**Problem to work on:**
Only the lines from the one containing "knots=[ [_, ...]" through the last line of the data are to be written out, exactly and in full.

**Dataset extract:**
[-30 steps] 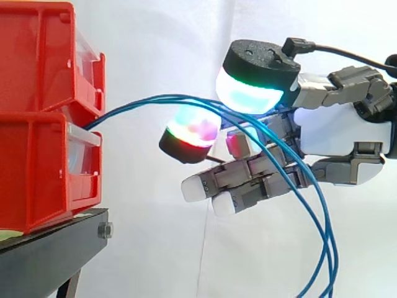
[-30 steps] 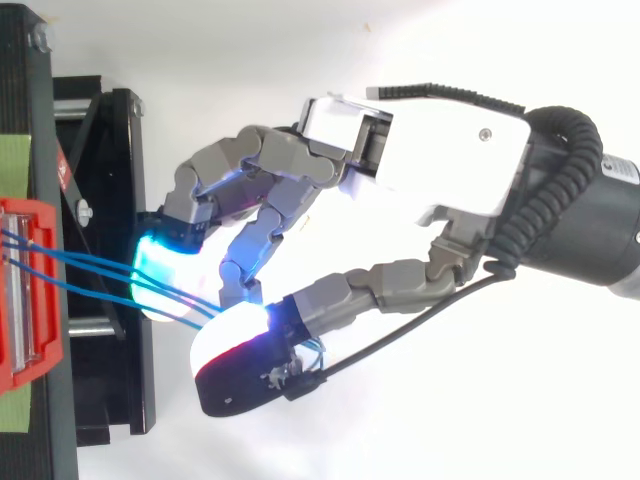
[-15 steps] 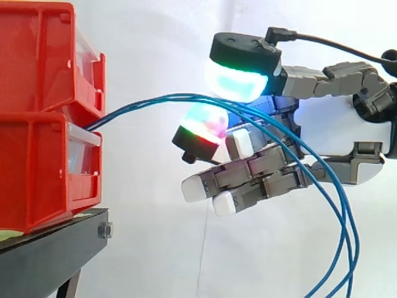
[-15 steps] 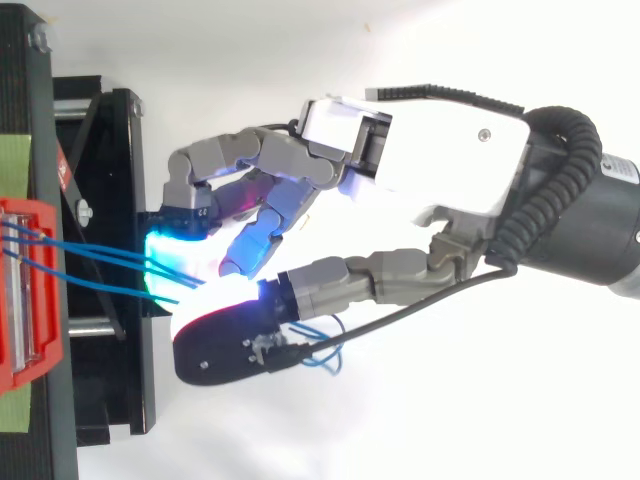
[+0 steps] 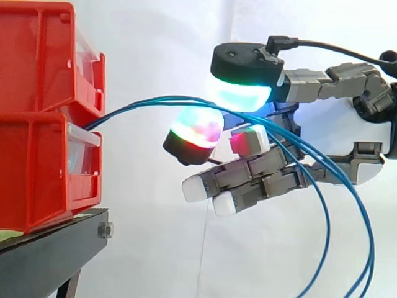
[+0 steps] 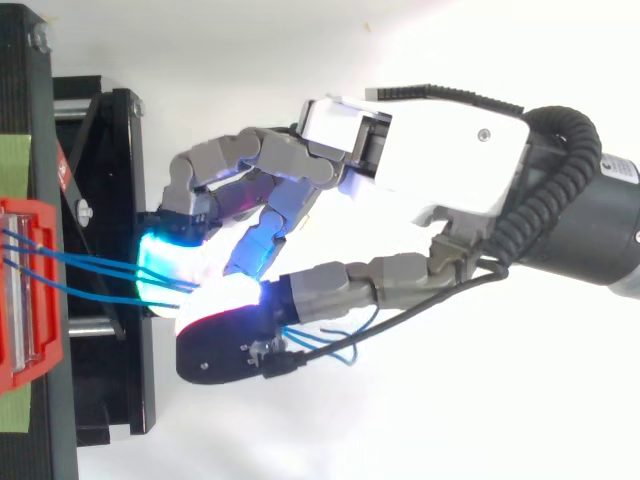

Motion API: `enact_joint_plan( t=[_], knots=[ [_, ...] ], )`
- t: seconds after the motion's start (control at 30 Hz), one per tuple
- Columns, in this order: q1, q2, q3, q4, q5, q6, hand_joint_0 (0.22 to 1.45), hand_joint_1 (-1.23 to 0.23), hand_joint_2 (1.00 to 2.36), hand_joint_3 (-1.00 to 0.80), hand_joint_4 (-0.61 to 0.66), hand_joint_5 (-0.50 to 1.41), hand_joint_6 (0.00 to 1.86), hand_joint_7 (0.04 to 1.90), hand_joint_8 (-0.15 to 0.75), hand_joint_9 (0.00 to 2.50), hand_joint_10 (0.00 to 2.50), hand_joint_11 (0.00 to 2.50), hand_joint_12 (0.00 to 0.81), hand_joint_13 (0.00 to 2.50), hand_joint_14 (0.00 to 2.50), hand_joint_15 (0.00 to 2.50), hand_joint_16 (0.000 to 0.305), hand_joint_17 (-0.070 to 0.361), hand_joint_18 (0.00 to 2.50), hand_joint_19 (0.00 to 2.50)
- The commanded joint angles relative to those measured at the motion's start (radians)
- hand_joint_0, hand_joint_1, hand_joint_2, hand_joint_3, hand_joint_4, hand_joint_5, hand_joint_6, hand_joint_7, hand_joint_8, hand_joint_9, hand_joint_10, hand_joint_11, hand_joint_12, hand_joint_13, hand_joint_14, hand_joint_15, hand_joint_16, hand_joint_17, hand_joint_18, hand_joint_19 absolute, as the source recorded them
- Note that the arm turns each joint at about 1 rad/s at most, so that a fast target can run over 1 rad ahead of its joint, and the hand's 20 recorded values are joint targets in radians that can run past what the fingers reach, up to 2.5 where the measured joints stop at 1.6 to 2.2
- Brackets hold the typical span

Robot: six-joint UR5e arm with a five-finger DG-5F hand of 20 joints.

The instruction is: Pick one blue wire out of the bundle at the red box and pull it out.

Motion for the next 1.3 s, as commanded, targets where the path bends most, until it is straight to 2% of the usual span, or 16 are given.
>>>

**Reply to the exercise:**
Motion API: `enact_joint_plan( t=[_], knots=[ [_, ...] ], )`
- t: seconds after the motion's start (control at 30 Hz), one per tuple
- Columns, in this order: q1, q2, q3, q4, q5, q6, hand_joint_0 (0.22 to 1.45), hand_joint_1 (-1.23 to 0.23), hand_joint_2 (1.00 to 2.36), hand_joint_3 (-1.00 to 0.80), hand_joint_4 (-0.61 to 0.66), hand_joint_5 (-0.50 to 1.41), hand_joint_6 (0.00 to 1.86), hand_joint_7 (0.04 to 1.90), hand_joint_8 (-0.15 to 0.75), hand_joint_9 (0.00 to 2.50), hand_joint_10 (0.00 to 2.50), hand_joint_11 (0.00 to 2.50), hand_joint_12 (0.00 to 0.81), hand_joint_13 (0.00 to 2.50), hand_joint_14 (0.00 to 2.50), hand_joint_15 (0.00 to 2.50), hand_joint_16 (0.000 to 0.305), hand_joint_17 (-0.070 to 0.361), hand_joint_18 (0.00 to 2.50), hand_joint_19 (0.00 to 2.50)
- The commanded joint angles relative to those measured at the motion's start (radians)
- hand_joint_0, hand_joint_1, hand_joint_2, hand_joint_3, hand_joint_4, hand_joint_5, hand_joint_6, hand_joint_7, hand_joint_8, hand_joint_9, hand_joint_10, hand_joint_11, hand_joint_12, hand_joint_13, hand_joint_14, hand_joint_15, hand_joint_16, hand_joint_17, hand_joint_18, hand_joint_19 absolute, as the source recorded them
- Note that the arm turns each joint at about 1 rad/s at most, so that a fast target can run over 1 rad ahead of its joint, and the hand's 20 recorded values are joint targets in radians that can run past what the fingers reach, up to 2.5 where the measured joints stop at 1.6 to 2.2
- Brackets hold the typical span

Robot: six-joint UR5e arm with a five-finger DG-5F hand of 20 joints.

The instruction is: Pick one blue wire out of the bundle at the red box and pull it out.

Motion for the next 1.3 s, as commanded, targets where the path bends most, until it is straight to 2% of the usual span, or 16 are given.
>>>

No additional work is needed on this exercise.